Ed Miliband’s first big foray into the debate about immigration contained no major mis-steps.  He avoided the temptation to spend too long lecturing the British public about the myriad benefits that migrants bring.  He spent, probably, enough time accepting and apologising for the disregard and disingenuousness displayed by his party on this issue for much of their decade in power.  And he made a good fist of an important argument – that the real victims of mass-immigration have been our working class.  But there was a very profound and very important hole in the heart of Miliband’s speech, one he will have to fill if he is to be taken at all seriously, and that was the question of culture.

Miliband talked a lot, and talked well enough, about resources.  Social housing, social security, jobs and services – they all got a mention.  But nowhere did we see any concern for the less tangible, less measurable impact that immigration has had.  He mentioned ‘the pace of change’ but not what that change really feels like.

The reason for this is that – contrary to what many argue – it is entirely acceptable and normal in this country to have a debate about immigration.  But that debate, almost always, is artificially limited to the safe (ish) space of resource and reward – avoiding the more complicated and controversial questions of custom, culture, values and behaviour.  And that is a mistake.  Because the people who worry about mass immigration (and Miliband is correct to say that they are many and that they are very angry indeed) don’t measure its impact like economists pouring over a balance sheet.  They see the unfairness that Miliband refers to, of course, but they see other things too.

They see some communities prone to increasing self-segregation.  They see some practices and customs imported from elsewhere that offend their common understanding of the decent and the acceptable.  They see excuses made for ideas and prejudices long-since abandoned by most British people.  Be it open homophobia, forced marriage, outright racism and misogyny or unsettlingly totalitarian religious agendas – many British people look to some sections of our migrant communities and see an unintegrated mess of unwholesome attitudes.  What we thought we had vanquished is seen returning in the hearts and minds of those we regard as beneficiaries of the very openness they oppose.

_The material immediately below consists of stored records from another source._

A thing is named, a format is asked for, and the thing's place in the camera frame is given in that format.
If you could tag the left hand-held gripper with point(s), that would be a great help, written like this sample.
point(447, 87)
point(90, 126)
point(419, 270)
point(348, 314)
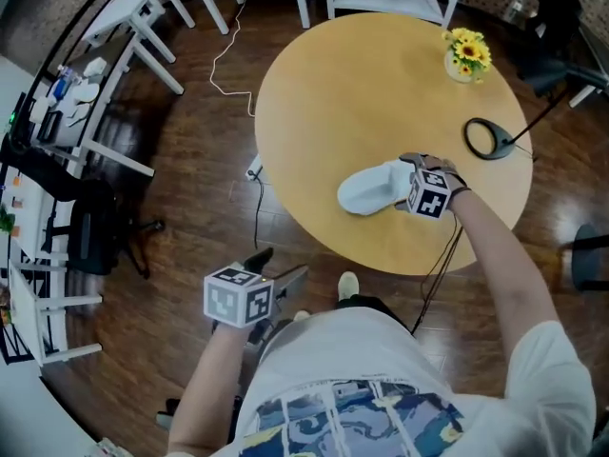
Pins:
point(223, 298)

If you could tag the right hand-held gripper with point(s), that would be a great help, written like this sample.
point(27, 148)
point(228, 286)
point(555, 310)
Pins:
point(430, 198)

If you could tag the person's right forearm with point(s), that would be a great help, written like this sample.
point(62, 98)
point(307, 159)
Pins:
point(504, 274)

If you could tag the person's left forearm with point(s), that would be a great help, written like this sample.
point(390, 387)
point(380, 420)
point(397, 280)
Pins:
point(209, 379)

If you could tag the person's left cream shoe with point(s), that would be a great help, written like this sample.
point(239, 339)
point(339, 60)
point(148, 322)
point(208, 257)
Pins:
point(301, 315)

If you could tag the person's cream shoe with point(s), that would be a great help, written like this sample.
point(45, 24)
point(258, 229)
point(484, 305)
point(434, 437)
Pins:
point(348, 284)
point(301, 315)

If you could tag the person's right cream shoe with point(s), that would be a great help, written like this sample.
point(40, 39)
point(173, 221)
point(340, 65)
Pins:
point(348, 284)

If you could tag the black desk lamp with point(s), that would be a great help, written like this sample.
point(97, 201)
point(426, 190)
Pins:
point(497, 141)

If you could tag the round wooden table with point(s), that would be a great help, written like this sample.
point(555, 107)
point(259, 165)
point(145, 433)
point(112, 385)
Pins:
point(361, 93)

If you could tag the white power strip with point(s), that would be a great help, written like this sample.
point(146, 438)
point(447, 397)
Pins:
point(254, 167)

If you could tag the person's black trousers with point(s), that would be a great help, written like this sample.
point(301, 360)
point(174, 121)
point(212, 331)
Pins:
point(376, 307)

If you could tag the person's white printed t-shirt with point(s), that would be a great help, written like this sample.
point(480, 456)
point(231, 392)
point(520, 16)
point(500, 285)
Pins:
point(361, 374)

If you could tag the sunflower pot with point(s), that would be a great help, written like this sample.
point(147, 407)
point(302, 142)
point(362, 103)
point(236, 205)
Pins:
point(466, 57)

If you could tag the black office chair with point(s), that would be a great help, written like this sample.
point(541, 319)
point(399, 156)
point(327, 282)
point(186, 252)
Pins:
point(92, 226)
point(552, 41)

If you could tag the white desk with dark top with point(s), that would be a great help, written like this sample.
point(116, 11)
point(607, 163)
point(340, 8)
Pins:
point(592, 55)

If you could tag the white crumpled cloth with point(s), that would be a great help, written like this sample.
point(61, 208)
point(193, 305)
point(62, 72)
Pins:
point(95, 67)

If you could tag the blue packet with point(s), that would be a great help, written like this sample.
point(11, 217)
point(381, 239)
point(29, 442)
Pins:
point(59, 88)

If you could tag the oval table with black pedestal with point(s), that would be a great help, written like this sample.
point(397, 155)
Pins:
point(587, 255)

Of course, these problems are not wholly the preserve of the European migrants on whom Miliband focused.  And none of the above is intended to paint an unremittingly bleak portrait of immigration to Britain – much of which has been hugely positive in both social and economic terms.  But in apologising for the effects of his Government’s immigration policies, Miliband should have acknowledged the cultural impact that they had.  Because by, in effect, opening our borders the Labour Government made integration for those already here – and those who were to arrive – a more difficult task.  Communities were not given sufficient time to adjust, planning of where and how people should settle was effectively abandoned, the impulse to ghettoise went unchecked.  And that crime – one against the cultural fabric of Britain – is the one that Mr. Miliband will need to find the words to atone for if he, and Labour, are to be trusted on immigration again.

Max Wind-Cowie is head of the Demos’ Progressive Conservatism project.